Exercise requirements.
Since only part of the material is needed, please repeat exactly the line that includes "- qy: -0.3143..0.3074" and every line after it, up to the last.

Available data.
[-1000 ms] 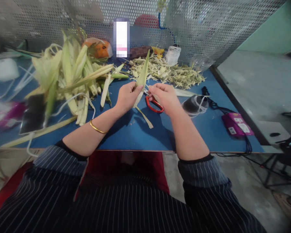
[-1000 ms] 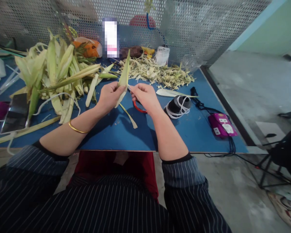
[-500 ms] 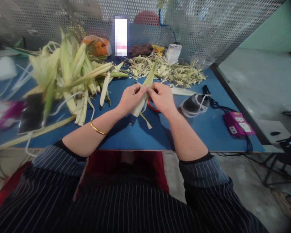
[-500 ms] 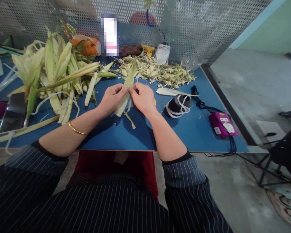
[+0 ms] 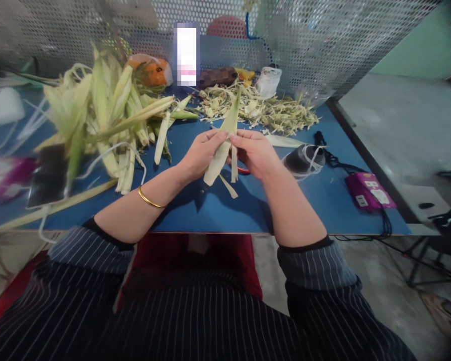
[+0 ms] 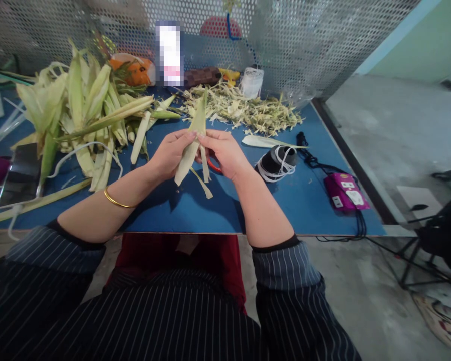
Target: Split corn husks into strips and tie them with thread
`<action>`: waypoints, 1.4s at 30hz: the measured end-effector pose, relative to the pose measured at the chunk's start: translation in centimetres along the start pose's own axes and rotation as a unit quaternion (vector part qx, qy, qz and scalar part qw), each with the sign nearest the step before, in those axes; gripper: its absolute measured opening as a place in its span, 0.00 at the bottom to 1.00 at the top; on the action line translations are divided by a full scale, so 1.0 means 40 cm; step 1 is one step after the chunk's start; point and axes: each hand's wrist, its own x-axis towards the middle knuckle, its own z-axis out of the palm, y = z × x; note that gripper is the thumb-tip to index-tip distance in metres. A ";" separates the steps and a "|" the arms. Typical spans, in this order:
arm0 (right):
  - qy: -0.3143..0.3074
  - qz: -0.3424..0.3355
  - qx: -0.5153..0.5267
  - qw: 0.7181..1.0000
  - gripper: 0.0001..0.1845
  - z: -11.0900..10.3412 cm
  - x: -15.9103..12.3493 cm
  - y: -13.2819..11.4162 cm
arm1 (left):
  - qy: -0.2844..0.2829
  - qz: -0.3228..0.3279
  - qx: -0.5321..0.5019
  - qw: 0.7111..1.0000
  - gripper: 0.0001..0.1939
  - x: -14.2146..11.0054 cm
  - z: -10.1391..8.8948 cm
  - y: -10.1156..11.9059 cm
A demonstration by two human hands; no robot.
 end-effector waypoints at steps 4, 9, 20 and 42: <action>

Problem solution.
  - qy: -0.3143..0.3074
  - qz: -0.3424..0.3355
  - qx: -0.5153..0.5267
  - qw: 0.7181..1.0000
  - gripper: 0.0001..0.1845
  - z: -11.0900..10.3412 cm
  - x: -15.9103..12.3493 cm
  - y: -13.2819..11.4162 cm
arm1 (left):
  - qy: -0.2844..0.2829
  - qz: -0.3228..0.3279
  - qx: -0.5321..0.5019
  - qw: 0.7111..1.0000
  - gripper: 0.0001..0.1939
  - x: -14.2146..11.0054 cm
  - z: -10.1391..8.8948 cm
  - y: -10.1156..11.9059 cm
A demonstration by two human hands; no robot.
 end-effector waypoints at steps 4, 9, 20 and 42: <action>

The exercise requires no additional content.